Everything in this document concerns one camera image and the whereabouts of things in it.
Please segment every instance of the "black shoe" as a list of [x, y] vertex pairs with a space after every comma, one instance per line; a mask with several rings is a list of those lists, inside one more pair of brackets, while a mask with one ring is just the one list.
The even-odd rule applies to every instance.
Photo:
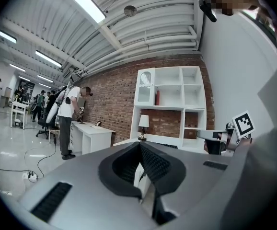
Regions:
[[68, 155], [64, 155], [64, 156], [62, 157], [62, 160], [73, 159], [73, 158], [75, 158], [75, 157], [76, 157], [76, 155], [68, 154]]

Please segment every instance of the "circular ceiling fixture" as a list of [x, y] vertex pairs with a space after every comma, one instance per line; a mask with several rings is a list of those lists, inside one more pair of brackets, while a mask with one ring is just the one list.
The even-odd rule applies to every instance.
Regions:
[[136, 7], [134, 7], [132, 5], [128, 5], [124, 8], [124, 13], [128, 17], [132, 17], [132, 16], [136, 15], [137, 12], [138, 11], [137, 11]]

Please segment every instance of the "white t-shirt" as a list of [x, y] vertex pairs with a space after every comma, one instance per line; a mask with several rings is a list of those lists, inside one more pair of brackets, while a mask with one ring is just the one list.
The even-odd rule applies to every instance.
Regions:
[[[60, 108], [58, 109], [58, 116], [62, 116], [62, 117], [72, 117], [75, 108], [72, 104], [72, 97], [76, 97], [77, 101], [78, 98], [80, 97], [80, 87], [74, 87], [73, 89], [70, 90], [70, 92], [68, 93], [67, 96], [64, 97], [63, 103], [60, 106]], [[70, 104], [65, 103], [66, 101], [66, 97], [70, 98]]]
[[46, 108], [46, 107], [47, 107], [47, 101], [48, 101], [48, 99], [49, 99], [49, 97], [48, 97], [48, 96], [46, 96], [46, 97], [45, 97], [45, 105], [44, 105], [44, 108]]

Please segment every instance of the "man in white shirt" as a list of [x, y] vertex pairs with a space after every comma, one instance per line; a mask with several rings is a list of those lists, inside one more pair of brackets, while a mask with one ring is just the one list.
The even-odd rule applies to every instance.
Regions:
[[47, 96], [45, 97], [45, 104], [44, 104], [44, 111], [46, 112], [46, 108], [47, 108], [47, 102], [48, 102], [48, 99], [49, 99], [49, 96], [51, 95], [51, 93], [50, 92], [47, 92]]
[[72, 159], [75, 155], [71, 154], [72, 151], [68, 150], [69, 137], [70, 137], [70, 125], [72, 115], [77, 113], [80, 108], [78, 106], [78, 98], [86, 96], [86, 87], [80, 89], [80, 87], [74, 87], [69, 91], [62, 102], [62, 105], [58, 109], [58, 116], [60, 122], [60, 150], [63, 160]]

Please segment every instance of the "ceiling beam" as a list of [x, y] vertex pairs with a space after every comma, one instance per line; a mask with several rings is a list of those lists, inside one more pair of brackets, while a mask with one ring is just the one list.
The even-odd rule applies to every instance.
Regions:
[[54, 68], [50, 67], [50, 66], [47, 66], [45, 65], [44, 63], [36, 60], [36, 59], [33, 59], [32, 57], [28, 56], [28, 55], [25, 55], [24, 53], [20, 52], [20, 51], [17, 51], [16, 49], [14, 48], [11, 48], [9, 47], [7, 44], [4, 44], [4, 43], [1, 43], [0, 42], [0, 48], [5, 50], [5, 51], [8, 51], [10, 53], [12, 53], [13, 55], [16, 55], [34, 65], [37, 65], [37, 66], [40, 66], [41, 68], [44, 68], [45, 70], [48, 70], [54, 74], [58, 74], [58, 75], [62, 75], [62, 72], [59, 71], [59, 70], [55, 70]]
[[52, 54], [60, 57], [61, 59], [69, 62], [70, 64], [74, 65], [75, 67], [78, 67], [80, 69], [84, 68], [84, 65], [78, 62], [73, 57], [70, 57], [68, 54], [64, 53], [63, 51], [59, 50], [55, 46], [51, 45], [50, 43], [47, 43], [45, 40], [41, 39], [40, 37], [36, 36], [35, 34], [27, 31], [26, 29], [22, 28], [19, 25], [16, 25], [15, 23], [5, 19], [0, 18], [0, 24], [3, 25], [5, 28], [9, 29], [10, 31], [18, 34], [19, 36], [22, 36], [29, 40], [32, 43], [35, 43], [36, 45], [48, 50]]
[[204, 23], [204, 13], [199, 7], [199, 0], [194, 0], [194, 30], [197, 34], [197, 50], [199, 49], [203, 23]]
[[106, 26], [105, 20], [98, 24], [75, 0], [64, 1], [70, 4], [84, 18], [86, 18], [116, 50], [121, 49], [123, 47], [118, 41], [118, 39], [115, 37], [115, 35], [111, 32], [111, 30]]
[[53, 83], [42, 80], [41, 78], [38, 78], [37, 76], [35, 76], [35, 74], [40, 74], [40, 73], [38, 73], [37, 71], [35, 71], [33, 69], [27, 68], [26, 66], [24, 66], [22, 64], [19, 64], [18, 62], [14, 61], [14, 60], [10, 60], [8, 58], [2, 57], [2, 61], [4, 61], [6, 64], [13, 64], [13, 65], [16, 65], [20, 68], [25, 69], [26, 72], [22, 72], [22, 71], [17, 70], [18, 74], [21, 75], [22, 77], [24, 77], [23, 75], [33, 77], [34, 79], [36, 79], [36, 82], [42, 83], [44, 85], [48, 85], [48, 86], [53, 87], [53, 88], [59, 87], [61, 85], [65, 85], [64, 82], [61, 82], [61, 81], [58, 81], [58, 80], [54, 80]]

------------------------------------------------------------

» **TASK INSTRUCTIONS**
Identify each line of the material where the word "ceiling" shows up, and copy it.

» **SOLUTION FOR THIS TASK**
Please segment every instance of the "circular ceiling fixture" as a list of [x, y] vertex pairs with a space after every comma, one instance per line; a mask with several rings is a list of those lists, inside one more pair of brackets, while a mask with one ring is just the one list.
Please segment every instance of the "ceiling beam" as a list of [x, y] vertex pairs with a space after every comma, one instance per line; a mask with several rings is a list of those lists, inside one more pair of brackets, while a mask with one ring is just the one list.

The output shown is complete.